Your task:
Beginning with the line that holds "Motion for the", please retype each line through the end of the listing below, both ends included, and nothing more.
⟨
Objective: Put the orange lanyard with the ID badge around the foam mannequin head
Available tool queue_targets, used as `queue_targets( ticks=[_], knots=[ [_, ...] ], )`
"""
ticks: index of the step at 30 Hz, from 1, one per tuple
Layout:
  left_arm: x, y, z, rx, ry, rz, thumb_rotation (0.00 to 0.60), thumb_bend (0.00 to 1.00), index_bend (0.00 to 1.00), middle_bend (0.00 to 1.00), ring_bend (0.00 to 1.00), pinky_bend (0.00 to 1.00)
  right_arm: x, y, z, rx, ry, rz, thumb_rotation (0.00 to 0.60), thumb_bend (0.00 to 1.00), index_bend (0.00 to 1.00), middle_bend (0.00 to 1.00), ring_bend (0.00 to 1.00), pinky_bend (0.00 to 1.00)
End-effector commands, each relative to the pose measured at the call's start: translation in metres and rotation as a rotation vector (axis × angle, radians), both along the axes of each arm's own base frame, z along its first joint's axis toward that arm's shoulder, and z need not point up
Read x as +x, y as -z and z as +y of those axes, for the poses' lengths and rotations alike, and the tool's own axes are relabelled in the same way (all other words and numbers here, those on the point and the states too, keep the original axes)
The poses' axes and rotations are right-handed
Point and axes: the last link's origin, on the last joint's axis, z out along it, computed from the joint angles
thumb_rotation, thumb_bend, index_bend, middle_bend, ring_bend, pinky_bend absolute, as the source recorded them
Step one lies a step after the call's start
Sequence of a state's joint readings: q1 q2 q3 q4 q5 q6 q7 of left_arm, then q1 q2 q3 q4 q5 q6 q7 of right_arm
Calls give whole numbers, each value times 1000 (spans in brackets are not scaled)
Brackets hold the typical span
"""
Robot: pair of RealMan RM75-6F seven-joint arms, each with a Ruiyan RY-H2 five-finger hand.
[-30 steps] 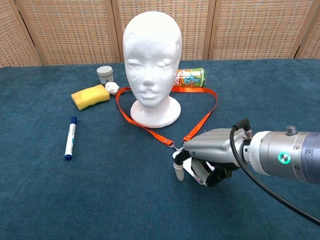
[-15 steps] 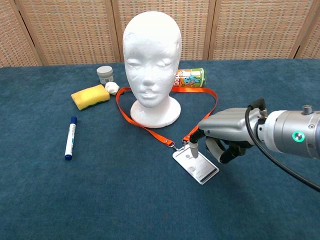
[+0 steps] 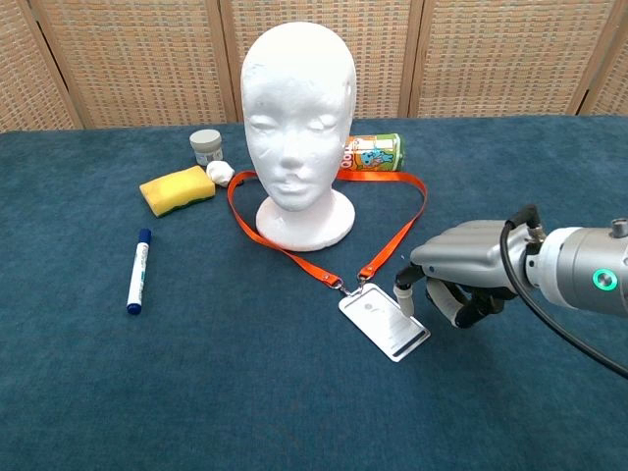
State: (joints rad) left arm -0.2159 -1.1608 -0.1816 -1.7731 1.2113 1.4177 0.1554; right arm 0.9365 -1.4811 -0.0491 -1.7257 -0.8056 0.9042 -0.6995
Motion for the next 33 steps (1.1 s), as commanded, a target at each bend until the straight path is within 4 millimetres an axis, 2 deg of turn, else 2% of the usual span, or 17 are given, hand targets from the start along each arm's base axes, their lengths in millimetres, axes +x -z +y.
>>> queue_targets(
  ticks=[1, 11, 33],
  knots=[
    [0, 0, 0, -1, 0, 0, 600, 7, 0, 0, 0, 0, 0, 2, 2, 8, 4, -1, 600, 969, 345, 702, 553, 785],
    [1, 1, 0, -4, 2, -1, 600, 8, 0, 0, 0, 0, 2, 11, 10, 48, 3, 29, 600, 969, 345, 702, 553, 785],
    [1, 3, 0, -9, 1, 3, 600, 8, 0, 0, 0, 0, 10, 13, 36, 133, -23, 49, 600, 969, 345, 702, 553, 785]
  ],
)
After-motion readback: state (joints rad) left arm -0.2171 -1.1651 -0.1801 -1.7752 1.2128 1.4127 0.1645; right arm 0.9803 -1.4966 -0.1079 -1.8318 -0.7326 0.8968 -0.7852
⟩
Result of the task:
Motion for the next 33 steps (1.1 s), as commanded, a target at each bend until the straight path is within 4 millimetres an axis, 2 deg of turn, else 2% of the usual span, or 17 are given, hand targets from the start along each arm's base axes, their lengths in millimetres, axes +x -z +y.
>>> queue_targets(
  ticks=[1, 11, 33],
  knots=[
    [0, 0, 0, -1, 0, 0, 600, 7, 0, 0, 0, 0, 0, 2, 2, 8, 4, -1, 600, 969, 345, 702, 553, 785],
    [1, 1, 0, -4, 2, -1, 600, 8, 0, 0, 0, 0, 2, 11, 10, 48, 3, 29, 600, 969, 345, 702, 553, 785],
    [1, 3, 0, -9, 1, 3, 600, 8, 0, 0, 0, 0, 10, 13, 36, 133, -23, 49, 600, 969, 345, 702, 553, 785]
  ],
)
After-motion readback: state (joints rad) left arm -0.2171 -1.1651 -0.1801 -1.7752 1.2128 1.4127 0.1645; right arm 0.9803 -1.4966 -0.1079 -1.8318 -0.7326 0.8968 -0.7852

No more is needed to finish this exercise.